THOUGHTS FROM THE SHOW
I’ve seen a lot of promotions try, but I don’t think there’s a way to effectively pull off a steel cage match at a show where it’s not already hanging from the rafters before the event begins. There’s just no way to include so much downtime and not lose the crowd’s interest. And it’s damn near impossible to get the crowd back, especially a crowd that’s 90% lucha libre fans who weren’t at the show for these wrestlers, with a slow-paced traditional cage match.
All total I was inside the venue from 6PM until just before midnight, which is borderline ridiculous unless the name of your event starts with “Wrestle” and ends with either “Mania” or “Kingdom”. But television tapings are always a little awkward, no matter the promotion. To me, this was a case where they tried to do way too many things — a full television taping, a steel cage that had to be set up and taken down bringing the whole thing to a screeching halt, and a live television special in the middle of the whole thing.
Even all that you could probably get away with, if a solid half of the matches on the show didn’t end in disqualification. Because it’s a TV taping and we’re not seeing the conclusion to a lot of this stuff, you get a lot of the frustrating “negative” stuff (that’s actually really good heel work) from both the MJF group and the Simon Gotch group, but because there was never a moment of retribution for any of it, all of that mess ends up just feeling very dissatisfying.

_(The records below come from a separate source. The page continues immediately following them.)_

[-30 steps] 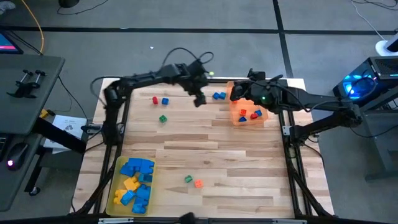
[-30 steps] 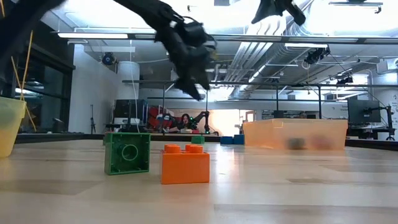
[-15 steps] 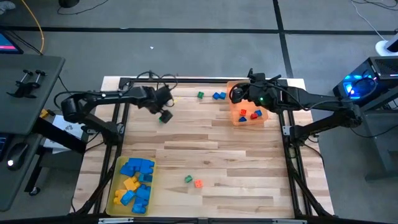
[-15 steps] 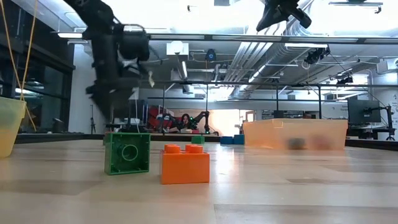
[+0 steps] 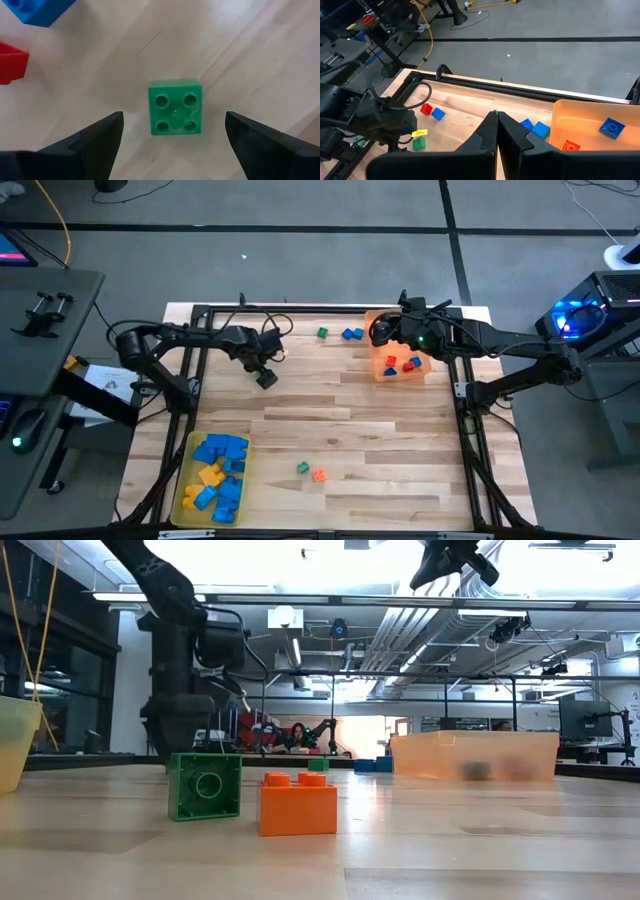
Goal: Sort blocks by size
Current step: Put the small green game piece into the orange bin
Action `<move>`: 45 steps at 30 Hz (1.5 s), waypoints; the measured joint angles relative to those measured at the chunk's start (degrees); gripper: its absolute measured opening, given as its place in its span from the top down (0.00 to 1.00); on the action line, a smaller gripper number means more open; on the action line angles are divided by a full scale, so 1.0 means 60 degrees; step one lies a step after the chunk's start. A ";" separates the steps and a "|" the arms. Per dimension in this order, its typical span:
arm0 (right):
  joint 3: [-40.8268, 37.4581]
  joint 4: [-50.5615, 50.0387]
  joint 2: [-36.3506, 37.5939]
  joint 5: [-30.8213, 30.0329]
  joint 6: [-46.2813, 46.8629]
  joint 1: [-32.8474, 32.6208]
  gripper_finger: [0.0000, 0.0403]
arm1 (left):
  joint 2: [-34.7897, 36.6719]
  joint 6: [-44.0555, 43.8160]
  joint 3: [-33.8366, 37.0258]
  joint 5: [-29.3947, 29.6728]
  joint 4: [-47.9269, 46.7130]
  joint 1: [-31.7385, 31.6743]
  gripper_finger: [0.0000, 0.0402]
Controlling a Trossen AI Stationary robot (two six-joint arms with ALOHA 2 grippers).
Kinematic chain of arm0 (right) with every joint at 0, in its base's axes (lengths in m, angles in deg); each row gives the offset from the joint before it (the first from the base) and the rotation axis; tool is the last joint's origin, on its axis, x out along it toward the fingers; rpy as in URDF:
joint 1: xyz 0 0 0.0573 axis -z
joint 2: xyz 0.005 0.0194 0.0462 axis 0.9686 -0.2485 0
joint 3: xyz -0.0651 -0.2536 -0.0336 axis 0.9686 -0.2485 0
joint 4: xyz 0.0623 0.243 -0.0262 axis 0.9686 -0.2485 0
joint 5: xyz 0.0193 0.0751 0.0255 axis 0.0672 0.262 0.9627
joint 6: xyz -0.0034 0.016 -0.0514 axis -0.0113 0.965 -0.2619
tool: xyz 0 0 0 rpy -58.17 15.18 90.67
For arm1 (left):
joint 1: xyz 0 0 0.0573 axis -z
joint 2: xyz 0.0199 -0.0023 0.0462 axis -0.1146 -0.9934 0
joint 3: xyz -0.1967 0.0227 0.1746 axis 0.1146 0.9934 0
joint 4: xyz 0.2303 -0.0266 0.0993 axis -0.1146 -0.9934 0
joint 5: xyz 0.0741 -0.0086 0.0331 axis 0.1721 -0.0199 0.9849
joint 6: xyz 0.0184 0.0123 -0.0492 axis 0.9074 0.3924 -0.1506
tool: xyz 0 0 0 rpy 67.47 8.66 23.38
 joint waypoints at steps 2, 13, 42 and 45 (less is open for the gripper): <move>0.0000 0.0000 0.0000 0.0012 0.0006 0.0000 1.00 | -0.0129 0.0004 0.0000 -0.0073 0.0076 0.0001 0.17; -0.0002 0.0054 0.0000 0.0023 0.0199 0.0000 1.00 | -0.0772 -0.0003 -0.0051 -0.0255 0.0518 0.0001 0.50; -0.0002 0.1645 -0.0484 0.0021 0.0761 0.0000 1.00 | -0.4666 -0.0610 -0.6914 -0.2439 0.4902 0.1445 0.76; -0.0002 0.1669 -0.0484 0.0019 0.0872 0.0000 1.00 | -0.5478 -0.0831 -0.7945 -0.2545 0.5352 0.1596 0.76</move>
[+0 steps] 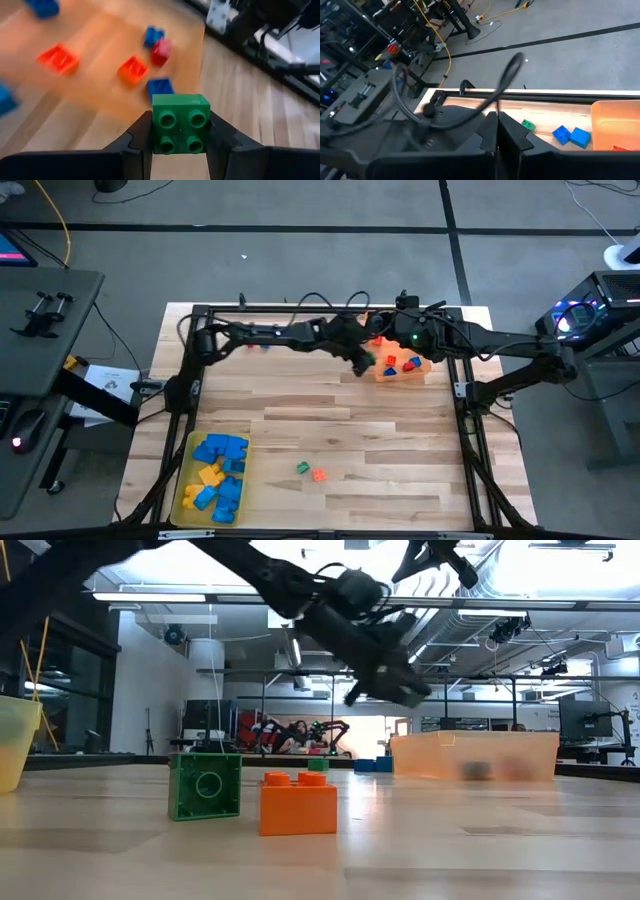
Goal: Sort blocks by size
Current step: Put the small green game piece into the orange bin, then put the small blue game piece into the orange bin
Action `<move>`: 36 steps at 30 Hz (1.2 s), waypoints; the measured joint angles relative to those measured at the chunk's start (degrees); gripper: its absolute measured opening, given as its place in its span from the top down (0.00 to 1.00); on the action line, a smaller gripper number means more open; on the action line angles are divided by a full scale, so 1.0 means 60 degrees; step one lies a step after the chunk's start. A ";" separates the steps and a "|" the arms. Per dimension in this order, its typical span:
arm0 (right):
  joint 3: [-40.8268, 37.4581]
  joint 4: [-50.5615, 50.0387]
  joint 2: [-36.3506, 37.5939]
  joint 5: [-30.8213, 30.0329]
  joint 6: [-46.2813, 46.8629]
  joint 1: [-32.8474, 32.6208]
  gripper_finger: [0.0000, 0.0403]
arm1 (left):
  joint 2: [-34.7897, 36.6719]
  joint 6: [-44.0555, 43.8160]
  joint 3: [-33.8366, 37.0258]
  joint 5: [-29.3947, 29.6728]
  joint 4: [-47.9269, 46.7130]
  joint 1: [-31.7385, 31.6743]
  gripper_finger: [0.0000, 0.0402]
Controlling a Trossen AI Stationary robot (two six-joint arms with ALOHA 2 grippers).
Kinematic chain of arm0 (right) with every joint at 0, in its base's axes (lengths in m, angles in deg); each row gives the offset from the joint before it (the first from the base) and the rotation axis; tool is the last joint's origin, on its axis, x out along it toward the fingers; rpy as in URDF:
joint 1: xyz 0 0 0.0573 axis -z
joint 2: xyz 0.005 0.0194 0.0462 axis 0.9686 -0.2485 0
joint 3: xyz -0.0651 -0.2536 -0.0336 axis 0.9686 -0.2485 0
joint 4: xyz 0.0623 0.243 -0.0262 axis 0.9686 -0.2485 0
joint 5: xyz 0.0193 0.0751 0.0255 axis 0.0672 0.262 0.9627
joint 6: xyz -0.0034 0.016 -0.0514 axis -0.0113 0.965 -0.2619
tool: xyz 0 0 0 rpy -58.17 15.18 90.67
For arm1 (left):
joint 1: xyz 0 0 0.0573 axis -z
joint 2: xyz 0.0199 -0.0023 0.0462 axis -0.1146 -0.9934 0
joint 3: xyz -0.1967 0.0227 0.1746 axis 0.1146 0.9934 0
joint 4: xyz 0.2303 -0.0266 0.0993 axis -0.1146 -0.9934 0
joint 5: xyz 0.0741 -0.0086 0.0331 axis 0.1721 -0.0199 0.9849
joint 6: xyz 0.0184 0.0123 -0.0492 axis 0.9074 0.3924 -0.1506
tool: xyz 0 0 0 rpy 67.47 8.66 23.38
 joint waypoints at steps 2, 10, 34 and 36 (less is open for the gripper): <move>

I don’t want to come across entirely negative. There were many good matches from a lot of excellent wrestlers. A lot of it was either overshadowed or just hard to remember because of the length of the show and all the distractions.
I will say, I’m very interested to see how this all comes across on television. In particular this new group led by Simon Gotch, which started with random, annoying interferences and by the end of the taping resulted in so much heat the fans were literally hurling trash into the ring. That felt like a truly special moment. Old school heat, if you will. People just don’t work like that anymore. All the MJF & Co. stuff was excellent as well. Again, it’s just way too many consecutive segments where it’s nothing but heels going over constantly.
As always, despite having a few negative opinions on the show, we appreciate being invited to the event by Major League Wrestling and hope that our feedback is taken as constructive.